Jeremy Piven is a sensitive flower

August 10th, 2009 // 38 Comments

Jeremy Piven is apparently still testy about the sushi incident that allegedly forced him to quit the Broadway run of “Speed the Plow.” Before his Thursday appearance on It’s On with Alexa Chung, the actor got into a shouting match backstage with Chris Kattan, according to NY Daily News:

Kattan – who’s been in town talking up his IFC miniseries “Bollywood Hero” – greeted Piven with a snarky, “So, what are you here to promote, your Broadway play?”
The actor sniped back irritably, “Well, what are you here to promote?

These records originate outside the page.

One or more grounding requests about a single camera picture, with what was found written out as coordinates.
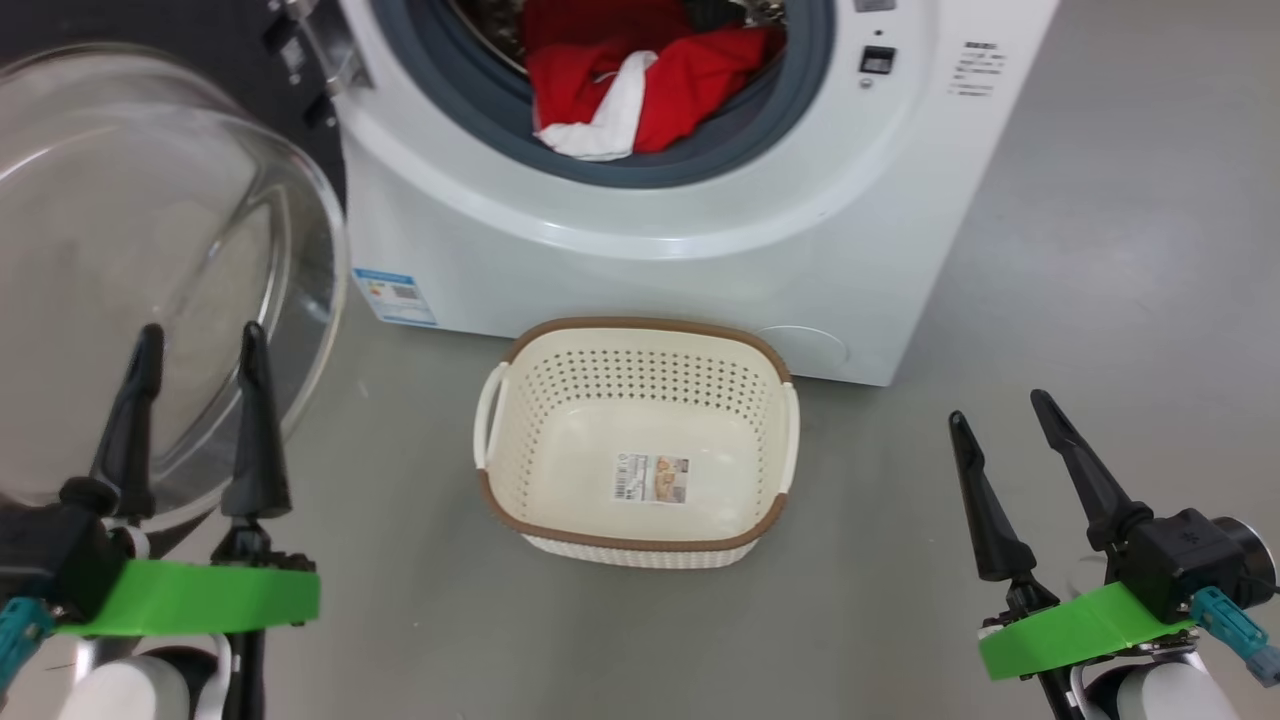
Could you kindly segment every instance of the laundry basket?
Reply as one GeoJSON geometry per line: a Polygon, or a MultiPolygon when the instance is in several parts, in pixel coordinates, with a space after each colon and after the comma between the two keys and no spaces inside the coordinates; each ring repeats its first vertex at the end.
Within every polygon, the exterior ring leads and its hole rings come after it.
{"type": "Polygon", "coordinates": [[[799,430],[791,377],[759,338],[582,318],[516,341],[480,395],[474,452],[493,511],[541,550],[719,568],[782,512],[799,430]]]}

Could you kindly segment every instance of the brown basket rim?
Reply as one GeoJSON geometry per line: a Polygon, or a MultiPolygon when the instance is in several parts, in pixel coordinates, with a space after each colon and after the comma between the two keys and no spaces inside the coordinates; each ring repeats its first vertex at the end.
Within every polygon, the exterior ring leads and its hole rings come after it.
{"type": "Polygon", "coordinates": [[[503,360],[506,363],[515,363],[516,356],[520,355],[524,348],[529,347],[530,343],[544,334],[559,331],[585,329],[662,331],[732,340],[758,350],[778,372],[780,380],[783,383],[791,382],[791,372],[787,370],[787,364],[782,361],[782,356],[778,355],[778,351],[773,350],[769,343],[749,332],[707,323],[694,323],[691,320],[663,320],[658,318],[562,318],[559,320],[549,320],[540,325],[535,325],[529,332],[516,338],[503,360]]]}
{"type": "Polygon", "coordinates": [[[525,523],[524,520],[517,520],[507,512],[500,503],[498,503],[498,498],[493,495],[493,488],[489,486],[489,471],[480,470],[479,473],[480,488],[484,492],[485,501],[489,503],[489,509],[493,510],[494,515],[497,515],[498,519],[502,520],[502,523],[508,528],[516,530],[517,533],[534,536],[536,538],[593,547],[605,547],[609,550],[632,550],[639,552],[721,552],[724,550],[737,550],[760,539],[760,537],[764,536],[764,533],[767,533],[778,520],[778,516],[782,515],[782,509],[787,505],[787,493],[780,492],[774,496],[773,505],[769,506],[769,510],[763,518],[760,518],[759,523],[753,525],[745,533],[718,541],[641,541],[611,538],[605,536],[557,530],[556,528],[547,528],[543,525],[534,525],[532,523],[525,523]]]}

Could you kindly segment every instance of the teal connector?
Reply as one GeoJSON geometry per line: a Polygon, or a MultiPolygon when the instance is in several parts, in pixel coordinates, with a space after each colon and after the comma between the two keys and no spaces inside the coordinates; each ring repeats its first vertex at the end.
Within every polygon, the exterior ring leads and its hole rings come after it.
{"type": "Polygon", "coordinates": [[[51,632],[54,618],[38,600],[15,597],[0,610],[0,698],[51,632]]]}
{"type": "Polygon", "coordinates": [[[1204,588],[1192,596],[1192,619],[1240,656],[1262,687],[1280,684],[1280,650],[1267,644],[1267,632],[1222,591],[1204,588]]]}

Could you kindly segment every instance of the red clothing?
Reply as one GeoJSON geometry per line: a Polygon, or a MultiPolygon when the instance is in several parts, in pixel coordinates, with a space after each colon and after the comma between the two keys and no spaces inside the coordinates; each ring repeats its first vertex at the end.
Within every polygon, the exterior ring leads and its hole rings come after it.
{"type": "Polygon", "coordinates": [[[631,53],[652,50],[636,152],[689,136],[772,56],[781,35],[730,28],[694,35],[681,0],[527,0],[525,67],[538,129],[589,123],[631,53]]]}

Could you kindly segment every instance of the transparent round door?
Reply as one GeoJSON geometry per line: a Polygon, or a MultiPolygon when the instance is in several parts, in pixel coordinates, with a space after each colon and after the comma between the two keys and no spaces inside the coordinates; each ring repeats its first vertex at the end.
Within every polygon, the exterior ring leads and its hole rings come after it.
{"type": "Polygon", "coordinates": [[[88,470],[137,333],[160,323],[151,528],[211,507],[241,328],[270,334],[288,433],[346,263],[323,173],[180,64],[84,49],[0,72],[0,500],[51,502],[88,470]]]}

Mango?” – a reference to Kattan’s swishy “Saturday Night Live” stripper character.
The actors continued to bark for a few minutes, but while Kattan thought the argument was in jest, Piven did not.
Says an insider, “After some back and forth, Jeremy said something really personal to Chris that basically attacked his career. He said ‘Whoa, man – I thought we were just fooling around here.’”
Not the right thing to say to the man who plays Ari Gold, apparently. “I’m getting sued for that s–t!” the actor shouted. “It’s not funny!”
Our source adds, “Jeremy slammed the green room door right in Chris’ face, and about 20 people in the hallway outside could hear him yelling obscenities. He was furious.
“Chris felt really badly about the whole thing, so about 15 minutes later he tried to approach Jeremy again to apologize, to tell him he was just kidding and that he didn’t mean to offend in any way. But Jeremy wasn’t having it at all. He slammed the door in Chris’ face AGAIN.”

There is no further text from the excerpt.